Biomaterials for iPSCs Application

The iPSC supportive biomaterials should be biocompatible, biodegradable, and have enough mechanical strength. In this section, the classification, composition, physical, and chemical cues of suitable biomaterials are discussed.

Classification of Biomaterials in iPSCs and Tissue Engineering

The common biomaterial types in stem cell and tissue engineering are inorganic materials, natural polymers, and synthetic polymers. The inorganic materials, such as metals and ceramics, have been widely applied as substitutes for broken bone or teeth, but these hard tissue specific characteristics also make inorganic materials rarely used in other applications. Meanwhile, polymer biomaterials, either natural or synthetic fit many application scenarios with stem cells involved, and have the potential to be directly adopted in iPSC applications.

Natural Derived Materials

Natural derived materials are largely similar to the cellular microenvironment, or even are directly taken from the extracellular matrix (ECM), which indicate the great biocompatibility with hiPSCs.

The mostly used natural polymers as scaffold and cell vehicles are polysaccharides. The polysaccharides are either from plants (e.g., alginate, agarose, and cellulose) or from animals (e.g., chitosan and chitin). The aqueous solutions of these polysaccharides can undergo a sol-gel transition upon reversible effect of external stimuli, such as temperature (agarose) and ionic strength (alginate and chitosan), forming polysaccharide-based hydrogel, which have good biocompatibility for cell survival and high porosity for cell ingrowth and effective mass transport. When processed at physiology-like condition, the hydrogels are capable to encapsulate cells. The mechanical properties and average pore size of polysaccharide-based hydrogel are dose- and structure-dependent (Aymard et al., 2001; Drury et al., 2004). Agarose and cellulose are slow/non-degradable in vivo and in vitro, and are used for long-term cell culture support. Meanwhile, alginate, chitosan and chitin are biodegradable, which are commonly used in drug delivery and making scaffolds for tissue reconstruction, e.g., for blood vessel, nerves and bone. In order to build a complex tissue, many different polymers are employed during tissue engineering applications. For instance, the combination of alginate, carboxymethyl-chitosan and agarose were used as cell-laden bio-ink to print iPSC-encapsulated construct for neuron reconstruction, and this construct can maintain the proliferation and pluripotency of iPSCs, and induce neuron differentiation and tissue reconstruction (Gu et al., 2017).

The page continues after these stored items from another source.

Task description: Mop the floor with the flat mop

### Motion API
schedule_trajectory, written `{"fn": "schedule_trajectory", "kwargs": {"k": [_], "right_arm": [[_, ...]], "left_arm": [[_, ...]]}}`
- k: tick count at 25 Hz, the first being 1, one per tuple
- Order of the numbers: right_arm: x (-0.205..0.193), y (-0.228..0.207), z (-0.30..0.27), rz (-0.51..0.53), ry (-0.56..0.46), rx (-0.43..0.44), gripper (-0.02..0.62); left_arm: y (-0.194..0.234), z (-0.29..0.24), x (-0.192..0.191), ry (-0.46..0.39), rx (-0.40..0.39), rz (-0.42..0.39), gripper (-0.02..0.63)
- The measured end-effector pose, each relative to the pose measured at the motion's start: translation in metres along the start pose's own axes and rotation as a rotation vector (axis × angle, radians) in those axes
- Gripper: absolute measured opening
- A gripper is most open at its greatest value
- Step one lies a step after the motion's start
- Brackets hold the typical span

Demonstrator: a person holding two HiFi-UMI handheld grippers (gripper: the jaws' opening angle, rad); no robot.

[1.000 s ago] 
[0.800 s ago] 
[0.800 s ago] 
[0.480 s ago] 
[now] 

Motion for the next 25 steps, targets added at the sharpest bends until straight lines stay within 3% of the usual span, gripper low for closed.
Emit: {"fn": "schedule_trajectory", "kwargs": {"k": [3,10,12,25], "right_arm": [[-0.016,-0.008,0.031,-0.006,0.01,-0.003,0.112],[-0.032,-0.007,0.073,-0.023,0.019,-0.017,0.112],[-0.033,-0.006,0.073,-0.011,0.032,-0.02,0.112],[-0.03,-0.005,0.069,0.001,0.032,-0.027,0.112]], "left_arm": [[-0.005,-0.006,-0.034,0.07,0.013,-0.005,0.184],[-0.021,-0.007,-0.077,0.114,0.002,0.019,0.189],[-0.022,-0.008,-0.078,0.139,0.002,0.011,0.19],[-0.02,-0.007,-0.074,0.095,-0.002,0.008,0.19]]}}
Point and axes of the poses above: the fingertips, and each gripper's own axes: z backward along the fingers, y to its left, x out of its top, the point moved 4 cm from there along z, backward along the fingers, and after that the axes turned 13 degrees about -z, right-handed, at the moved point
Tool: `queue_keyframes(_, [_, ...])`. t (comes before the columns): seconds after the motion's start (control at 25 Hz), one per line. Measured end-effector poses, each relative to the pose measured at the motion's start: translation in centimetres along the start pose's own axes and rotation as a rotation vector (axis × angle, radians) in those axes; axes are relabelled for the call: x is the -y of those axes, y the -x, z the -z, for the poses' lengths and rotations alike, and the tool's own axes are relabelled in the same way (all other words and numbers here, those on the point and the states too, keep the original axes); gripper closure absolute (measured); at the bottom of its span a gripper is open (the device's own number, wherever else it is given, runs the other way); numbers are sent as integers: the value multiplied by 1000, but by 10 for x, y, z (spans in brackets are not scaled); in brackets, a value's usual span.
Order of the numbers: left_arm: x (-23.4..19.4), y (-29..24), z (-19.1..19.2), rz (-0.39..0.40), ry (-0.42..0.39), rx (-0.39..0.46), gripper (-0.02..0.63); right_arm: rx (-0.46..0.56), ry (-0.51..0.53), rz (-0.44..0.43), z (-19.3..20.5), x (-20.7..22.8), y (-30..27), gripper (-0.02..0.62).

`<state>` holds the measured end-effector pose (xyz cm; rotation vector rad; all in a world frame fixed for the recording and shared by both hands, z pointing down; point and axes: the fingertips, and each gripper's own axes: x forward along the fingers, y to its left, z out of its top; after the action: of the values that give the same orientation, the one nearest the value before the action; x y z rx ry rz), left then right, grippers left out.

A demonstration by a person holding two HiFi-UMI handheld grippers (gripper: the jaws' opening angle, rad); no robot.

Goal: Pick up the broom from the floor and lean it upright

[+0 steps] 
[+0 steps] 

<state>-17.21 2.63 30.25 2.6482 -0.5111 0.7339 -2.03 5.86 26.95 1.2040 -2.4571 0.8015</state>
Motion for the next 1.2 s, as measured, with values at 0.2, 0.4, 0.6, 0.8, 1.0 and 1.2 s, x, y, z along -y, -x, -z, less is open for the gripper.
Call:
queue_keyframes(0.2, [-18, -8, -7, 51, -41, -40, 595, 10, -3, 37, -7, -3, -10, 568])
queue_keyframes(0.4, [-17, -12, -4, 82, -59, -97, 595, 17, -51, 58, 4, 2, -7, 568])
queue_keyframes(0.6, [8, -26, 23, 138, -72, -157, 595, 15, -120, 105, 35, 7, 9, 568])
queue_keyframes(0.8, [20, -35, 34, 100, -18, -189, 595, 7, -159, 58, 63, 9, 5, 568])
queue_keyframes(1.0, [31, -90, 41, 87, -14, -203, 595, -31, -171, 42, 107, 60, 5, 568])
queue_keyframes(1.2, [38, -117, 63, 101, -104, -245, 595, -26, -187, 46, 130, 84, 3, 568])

A typical natural derived ECM component is type I collagen, the most abundant ECM proteins in native tissue, and it is the first gel used in 3D tissue engineering (Vandenburgh et al., 1988; Kjaer, 2004). The derivant of collagen, gelatin, which can reduce the adverse effect of immunogenic problems of type I collagen (Schwick and Heide, 1969), then became popular in the in vivo applications (Tondera et al., 2016). One application example in iPSCs is that the fibroblast reprogramming efficacy was increased when seeded on type I collagen scaffold compares to the conventional 2D culture method (Gu et al., 2016).

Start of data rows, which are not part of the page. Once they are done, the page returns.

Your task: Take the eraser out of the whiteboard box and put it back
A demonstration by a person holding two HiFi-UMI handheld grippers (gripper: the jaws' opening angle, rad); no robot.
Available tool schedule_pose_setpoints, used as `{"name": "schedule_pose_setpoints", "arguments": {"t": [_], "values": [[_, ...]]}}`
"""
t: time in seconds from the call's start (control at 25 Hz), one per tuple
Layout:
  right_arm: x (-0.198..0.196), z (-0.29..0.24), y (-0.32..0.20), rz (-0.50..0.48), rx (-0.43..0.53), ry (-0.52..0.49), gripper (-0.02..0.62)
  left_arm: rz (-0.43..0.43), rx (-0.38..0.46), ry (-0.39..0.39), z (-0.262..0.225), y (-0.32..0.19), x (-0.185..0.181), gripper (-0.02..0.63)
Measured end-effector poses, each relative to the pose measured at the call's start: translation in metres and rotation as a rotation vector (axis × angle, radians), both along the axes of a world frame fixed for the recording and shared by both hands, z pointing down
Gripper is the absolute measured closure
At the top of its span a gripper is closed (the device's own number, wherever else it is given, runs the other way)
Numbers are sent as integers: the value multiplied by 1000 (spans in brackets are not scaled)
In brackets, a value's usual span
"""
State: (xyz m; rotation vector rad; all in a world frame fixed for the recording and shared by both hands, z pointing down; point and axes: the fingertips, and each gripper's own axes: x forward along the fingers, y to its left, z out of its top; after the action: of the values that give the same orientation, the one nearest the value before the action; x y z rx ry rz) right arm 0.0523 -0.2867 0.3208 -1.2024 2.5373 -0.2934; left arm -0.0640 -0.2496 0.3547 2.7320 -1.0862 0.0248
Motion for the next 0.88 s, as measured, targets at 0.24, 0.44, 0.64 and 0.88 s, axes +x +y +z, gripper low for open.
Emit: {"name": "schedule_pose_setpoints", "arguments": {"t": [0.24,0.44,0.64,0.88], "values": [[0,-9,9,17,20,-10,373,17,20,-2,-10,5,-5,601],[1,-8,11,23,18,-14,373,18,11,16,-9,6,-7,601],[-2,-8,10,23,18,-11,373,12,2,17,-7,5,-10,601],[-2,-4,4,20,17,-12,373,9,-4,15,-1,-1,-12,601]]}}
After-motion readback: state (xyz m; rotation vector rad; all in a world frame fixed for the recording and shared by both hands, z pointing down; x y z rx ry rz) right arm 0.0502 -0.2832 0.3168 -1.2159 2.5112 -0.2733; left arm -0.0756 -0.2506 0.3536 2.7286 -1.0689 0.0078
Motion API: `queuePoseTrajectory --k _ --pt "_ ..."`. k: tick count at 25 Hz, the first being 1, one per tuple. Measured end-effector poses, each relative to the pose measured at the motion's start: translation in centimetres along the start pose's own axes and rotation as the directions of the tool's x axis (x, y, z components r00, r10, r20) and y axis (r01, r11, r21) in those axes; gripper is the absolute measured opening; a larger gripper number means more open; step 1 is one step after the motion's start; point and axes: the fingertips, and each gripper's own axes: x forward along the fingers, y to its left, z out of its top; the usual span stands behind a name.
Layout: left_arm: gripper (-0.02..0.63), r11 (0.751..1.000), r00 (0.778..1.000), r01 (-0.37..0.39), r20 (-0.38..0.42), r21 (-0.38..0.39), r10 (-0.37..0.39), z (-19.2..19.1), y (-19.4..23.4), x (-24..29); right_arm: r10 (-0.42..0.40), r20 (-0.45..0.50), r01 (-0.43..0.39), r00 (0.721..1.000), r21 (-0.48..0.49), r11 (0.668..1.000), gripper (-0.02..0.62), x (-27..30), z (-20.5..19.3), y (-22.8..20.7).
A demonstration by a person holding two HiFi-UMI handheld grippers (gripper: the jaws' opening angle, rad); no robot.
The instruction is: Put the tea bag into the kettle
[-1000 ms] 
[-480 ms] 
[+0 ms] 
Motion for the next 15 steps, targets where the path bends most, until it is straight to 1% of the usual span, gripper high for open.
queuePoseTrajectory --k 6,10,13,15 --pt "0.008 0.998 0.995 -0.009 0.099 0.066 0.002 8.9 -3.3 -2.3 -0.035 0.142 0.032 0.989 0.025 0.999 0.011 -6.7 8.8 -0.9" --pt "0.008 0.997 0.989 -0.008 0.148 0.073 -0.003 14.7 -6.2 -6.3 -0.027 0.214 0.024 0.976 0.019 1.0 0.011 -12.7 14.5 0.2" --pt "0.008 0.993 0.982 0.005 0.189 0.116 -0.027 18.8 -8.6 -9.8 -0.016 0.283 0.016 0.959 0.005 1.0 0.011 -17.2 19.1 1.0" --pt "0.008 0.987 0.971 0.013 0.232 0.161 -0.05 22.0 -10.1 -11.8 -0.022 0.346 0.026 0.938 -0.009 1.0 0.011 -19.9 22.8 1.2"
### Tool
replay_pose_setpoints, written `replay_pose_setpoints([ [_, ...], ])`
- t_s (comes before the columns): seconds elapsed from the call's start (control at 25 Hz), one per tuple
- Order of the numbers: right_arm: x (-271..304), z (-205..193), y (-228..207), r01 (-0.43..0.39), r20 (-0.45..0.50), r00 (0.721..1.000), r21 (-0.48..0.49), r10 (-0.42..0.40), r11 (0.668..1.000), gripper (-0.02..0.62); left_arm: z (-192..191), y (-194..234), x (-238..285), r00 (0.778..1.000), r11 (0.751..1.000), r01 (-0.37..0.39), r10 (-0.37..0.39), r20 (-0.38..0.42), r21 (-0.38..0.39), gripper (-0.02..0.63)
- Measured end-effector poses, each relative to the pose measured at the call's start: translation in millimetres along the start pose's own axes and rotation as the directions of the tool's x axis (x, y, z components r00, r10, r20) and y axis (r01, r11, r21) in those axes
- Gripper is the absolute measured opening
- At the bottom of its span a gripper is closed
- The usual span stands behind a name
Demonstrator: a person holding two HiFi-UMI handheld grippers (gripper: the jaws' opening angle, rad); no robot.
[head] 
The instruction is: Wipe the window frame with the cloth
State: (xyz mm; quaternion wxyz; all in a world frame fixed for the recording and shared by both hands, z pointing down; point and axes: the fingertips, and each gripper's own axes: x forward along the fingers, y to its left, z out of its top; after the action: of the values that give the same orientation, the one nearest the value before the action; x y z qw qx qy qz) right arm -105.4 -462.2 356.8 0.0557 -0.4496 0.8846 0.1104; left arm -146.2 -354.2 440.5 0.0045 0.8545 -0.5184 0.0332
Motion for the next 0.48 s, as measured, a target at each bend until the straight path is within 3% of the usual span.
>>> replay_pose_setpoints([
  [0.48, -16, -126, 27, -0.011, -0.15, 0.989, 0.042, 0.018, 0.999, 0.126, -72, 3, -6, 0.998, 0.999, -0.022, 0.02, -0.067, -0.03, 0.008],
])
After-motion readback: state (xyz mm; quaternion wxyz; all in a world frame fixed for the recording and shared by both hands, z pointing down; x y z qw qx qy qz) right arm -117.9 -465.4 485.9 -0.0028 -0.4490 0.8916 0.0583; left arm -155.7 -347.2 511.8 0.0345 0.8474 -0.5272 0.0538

Other ECMs, such as Matrigel or related proteins (e.g., laminin and fibrin), are also commonly applied in supporting iPSCs formation (Feaster et al., 2015), and help iPSCs derived cells forming 3D structures during differentiation and tissue reconstruction (Kong et al., 2018; Maffioletti et al., 2018). For example, thick mattress of undiluted Matrigel enables rapid generation and enhanced maturation of rod-shaped hiPSC-derived cardiomyocytes with aligned myofilaments and robust contractile responses. This Matrigel mattress-based cell culturing allows quantification of contractile performance at the single cell level, which should be valuable to disease modeling, drug discovery and preclinical cardiotoxicity test (Feaster et al., 2015). Using cell derived matrix such as fibroblast derived ECM to culture hiPSCs can mediate cell plasticity (Kim et al., 2018). Furthermore, PuraMatrix, a new commercial synthetic matrix, is a natural polymer mimic 16 amino acid synthetic peptide that can self-assemble into nanofibers (~10 nm) in response to monovalent cations to mimic the in vivo soft hydrolgel based ECM for neural lineage differentiation (Zhang et al., 2014). However, low mechanical strength, potential impurities and inconsistence among the manufacturing batches limit the application of some of the ECM derived materials.

Synthetic Polymers

Synthetic origin polymers had been utilized in iPSCs based tissue engineering too. The well-established synthetic polymer types are poly(ε-caprolactone) (PCL), poly(3-hydroxybutyrate) (PHB), poly(lactic acid) (PLA), poly(L-lactic acid) (PLLA), poly (glycolic acid) (PGA), and their copolymers like poly(lactic-co-glycolide) (PLGA). Among these, PLGA and PCL, both have been approved by American Food and Drug Administration (FDA) for clinical application, are most frequently used. Both of PLGA and PCL can either form different shapes of biocompatible scaffolds, or encapsulate and deliver drug/bioactive molecules based on their controllable biodegradability. PCL is more stable in quality and more cost-effective than PLGA, while PLGA is easier in processing. Another elastic tissue substitute synthetic polymer is polydimethylsiloxane (PDMS), which has flexible mechanical strength, excellent biocompatibility, non-degradability, low cell toxicity, and negligible immune reaction, and have been used as iPSCs culture substrate (Herron et al., 2016; Kroll et al., 2017).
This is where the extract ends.